WORK REQUEST: Retype exactly the lines below, starting with the line that contains "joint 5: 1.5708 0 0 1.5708" and ending with the last line; leave out any pictures.

SOURCE MATERIAL:
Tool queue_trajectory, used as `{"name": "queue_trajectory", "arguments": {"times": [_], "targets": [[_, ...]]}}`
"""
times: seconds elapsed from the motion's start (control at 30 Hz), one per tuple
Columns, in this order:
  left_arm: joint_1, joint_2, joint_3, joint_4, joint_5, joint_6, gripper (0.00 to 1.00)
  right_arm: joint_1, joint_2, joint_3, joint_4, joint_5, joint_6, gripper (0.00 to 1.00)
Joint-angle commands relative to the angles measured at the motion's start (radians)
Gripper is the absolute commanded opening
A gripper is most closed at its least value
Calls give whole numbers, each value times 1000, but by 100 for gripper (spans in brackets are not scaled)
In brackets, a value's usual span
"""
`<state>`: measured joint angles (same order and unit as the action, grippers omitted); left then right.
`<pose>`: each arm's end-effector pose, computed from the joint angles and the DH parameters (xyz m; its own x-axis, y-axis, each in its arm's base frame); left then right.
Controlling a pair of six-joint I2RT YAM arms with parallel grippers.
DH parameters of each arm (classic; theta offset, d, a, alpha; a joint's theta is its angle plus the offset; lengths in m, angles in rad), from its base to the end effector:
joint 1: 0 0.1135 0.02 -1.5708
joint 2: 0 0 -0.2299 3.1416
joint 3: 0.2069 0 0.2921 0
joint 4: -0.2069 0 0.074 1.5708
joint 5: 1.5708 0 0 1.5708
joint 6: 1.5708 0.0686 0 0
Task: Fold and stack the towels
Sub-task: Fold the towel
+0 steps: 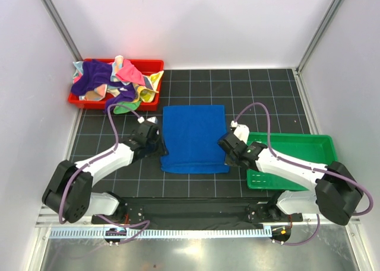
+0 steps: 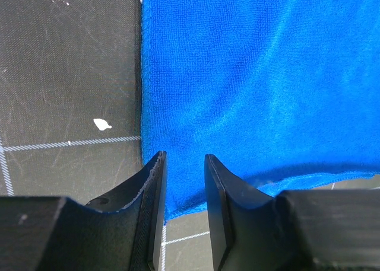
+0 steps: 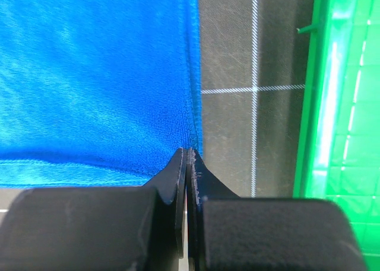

EXERCISE RESPONSE:
joint 5: 1.5708 0 0 1.5708
joint 6: 1.5708 0.0686 0 0
Task: Fold and stack the towels
Sub-task: Fold the towel
+0 steps: 
+0 steps: 
+0 steps: 

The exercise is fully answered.